Someone described RACK as often being used as “a coverup and club” for abusers, which everyone else nodded in agreement with.  My personal feeling is that they are both used that way.

The second half, however, was fully devoted to the question of consent, what it means, and whether or not violations of it should be reported to the police and/or made known to the community at large.  Thorne and I have been discussing these issues together for a while, and a number of the questions she asked were born out of issues I raised and my thinking on the subject.

Levi commented that he felt that consent is a construct, and fantasy container, that responsible masters hold the container for it, and must also take legal, emotional, and physical responsibility for their actions, as well as for their limitations.  He commented about the frequent involvement of coercion in obtaining “consent”, and how consent is sometimes used as justification for abuse, which brought murmurs of agreement from all of the participants.

Queen Cougar spoke eloquently and powerfully about how you “retain your personhood” even in the most intense relationships, and have the right to step out of it and protect yourself no matter what, despite any peer pressure to retain the M/s kind of dynamic and the twisted thinking that comes out of all of that.  Thorne added that that self protection includes emotional safety, as well as physical.

Disciple said that there are many savvy predators out there for whom consent really means nothing and are able to hide behind all the right language, and when he said straight out that they need to be “brought to light”, it drew a gasp of shock from the audience – and vigorous assent from the other panelists.  It was almost like someone had finally given everyone else permission to say out loud, and in so many words, what they had all been thinking, but hadn’t quite had the guts to say in so many words, and a virtual torrent of agreement came out.  He recommended setting aside your pride for the sake of the relationship, and not to rush into anything, taking your time to learn how that prospective partner reacts and treats others when he is under duress before you get involved, because that is highly predictive of how he will treat you.

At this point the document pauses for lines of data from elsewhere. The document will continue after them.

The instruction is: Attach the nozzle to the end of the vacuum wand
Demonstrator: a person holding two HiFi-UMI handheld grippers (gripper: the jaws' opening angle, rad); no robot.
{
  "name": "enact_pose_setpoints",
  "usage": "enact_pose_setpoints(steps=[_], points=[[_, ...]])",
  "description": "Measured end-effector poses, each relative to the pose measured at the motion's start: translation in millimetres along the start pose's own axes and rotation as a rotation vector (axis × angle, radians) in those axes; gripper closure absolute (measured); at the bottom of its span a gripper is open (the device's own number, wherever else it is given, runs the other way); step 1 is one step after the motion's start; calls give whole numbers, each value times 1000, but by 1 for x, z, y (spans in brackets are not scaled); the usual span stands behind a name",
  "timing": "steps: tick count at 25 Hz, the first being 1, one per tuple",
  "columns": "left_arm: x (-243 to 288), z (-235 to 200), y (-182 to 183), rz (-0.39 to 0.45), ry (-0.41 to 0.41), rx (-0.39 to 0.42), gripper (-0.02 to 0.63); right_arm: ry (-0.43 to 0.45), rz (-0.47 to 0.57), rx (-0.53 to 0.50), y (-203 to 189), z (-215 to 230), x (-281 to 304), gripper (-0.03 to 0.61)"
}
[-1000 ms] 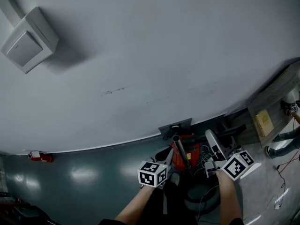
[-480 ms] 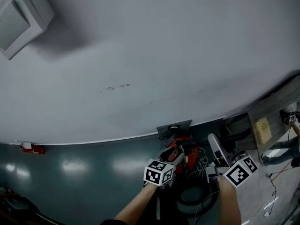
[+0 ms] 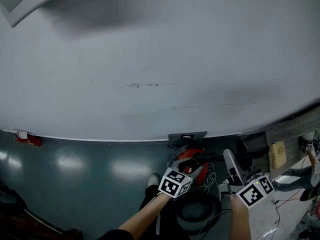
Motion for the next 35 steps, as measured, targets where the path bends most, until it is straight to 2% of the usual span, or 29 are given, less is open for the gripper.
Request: enact_pose_setpoints(steps=[4, 13, 18, 22, 28, 30, 32, 35], points=[[2, 4, 2, 16, 14, 50, 459, 4, -28, -31, -4, -2, 8, 238], [2, 3, 2, 15, 24, 62, 462, -3, -105, -82, -3, -9, 27, 238], [3, 3, 2, 7, 35, 79, 463, -9, -176, -143, -1, -19, 43, 239], [3, 3, 3, 8, 47, 92, 463, 2, -218, -230, -2, -34, 59, 239], [4, 1, 3, -4, 60, 102, 463, 54, -304, -458, -13, -69, 82, 239], [4, -1, 2, -5, 66, 99, 463, 69, -323, -504, -19, -77, 87, 239], [4, -2, 1, -4, 65, 98, 463, 70, -332, -479, -20, -74, 90, 239], [4, -1, 2, -9, 67, 101, 463, 56, -333, -388, -15, -59, 91, 239]])
Point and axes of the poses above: the fingertips, and each gripper's own axes: x forward along the fingers, z to its right, y out of its top, the point moved 5 cm from there along -x, backward along the fingers, and after that the axes turned 1 degree about -x, right-handed, at the moved point
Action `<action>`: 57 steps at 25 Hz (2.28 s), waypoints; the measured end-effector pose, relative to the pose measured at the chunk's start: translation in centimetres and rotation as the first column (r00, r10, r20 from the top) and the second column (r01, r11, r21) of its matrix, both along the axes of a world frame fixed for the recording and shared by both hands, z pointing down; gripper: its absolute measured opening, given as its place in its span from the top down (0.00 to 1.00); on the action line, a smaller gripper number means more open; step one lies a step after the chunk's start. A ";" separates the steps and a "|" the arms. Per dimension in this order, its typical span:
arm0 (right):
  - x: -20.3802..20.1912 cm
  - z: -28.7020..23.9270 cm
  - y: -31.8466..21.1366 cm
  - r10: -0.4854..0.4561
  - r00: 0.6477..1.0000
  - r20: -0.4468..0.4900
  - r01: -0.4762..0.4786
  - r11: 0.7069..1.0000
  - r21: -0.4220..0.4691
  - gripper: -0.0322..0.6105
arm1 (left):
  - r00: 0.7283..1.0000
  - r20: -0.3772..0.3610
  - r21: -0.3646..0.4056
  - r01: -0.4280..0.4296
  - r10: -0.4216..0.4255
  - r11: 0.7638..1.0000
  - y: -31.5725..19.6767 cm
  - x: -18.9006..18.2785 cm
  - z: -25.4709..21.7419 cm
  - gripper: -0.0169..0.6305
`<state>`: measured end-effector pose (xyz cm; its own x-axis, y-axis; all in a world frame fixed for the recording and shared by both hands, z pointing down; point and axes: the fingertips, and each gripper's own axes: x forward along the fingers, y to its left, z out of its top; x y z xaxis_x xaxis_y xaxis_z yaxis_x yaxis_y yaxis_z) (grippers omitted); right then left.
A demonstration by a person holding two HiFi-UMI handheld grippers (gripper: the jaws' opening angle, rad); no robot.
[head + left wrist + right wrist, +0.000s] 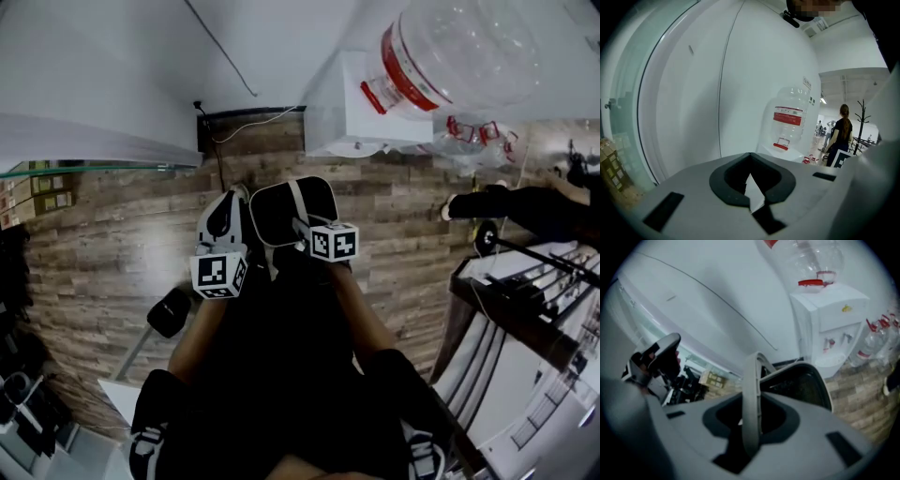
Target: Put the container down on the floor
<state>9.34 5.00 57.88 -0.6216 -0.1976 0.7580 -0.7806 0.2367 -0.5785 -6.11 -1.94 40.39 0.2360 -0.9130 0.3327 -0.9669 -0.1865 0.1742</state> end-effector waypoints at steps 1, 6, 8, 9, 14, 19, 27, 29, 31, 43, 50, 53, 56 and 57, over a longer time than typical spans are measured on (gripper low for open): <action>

We often speak about red flags that may clue one in that a particular person is a predator and likely to be dangerous.  Chey mentioned out that it’s a red flag if they’re not willing to come out of role and speak with the sub as equals, and Asher pointed out that sometimes there really aren’t any red flags at all, and that it’s “important not to victim blame”, no matter what.

What really stood out in this portion was that without exception, every single one of these community leaders and educators all agreed as the discussion ensued, particularly once Disciple came out and stated it so clearly, was that not only are violations of consent completely unacceptable, but that they should be reported to the police, as well as publicized widely throughout the community – and with names named.

What’s more, they all agreed that this should apply to all violations, that it is no longer acceptable to sweep so much under the rug as we have been doing for so long.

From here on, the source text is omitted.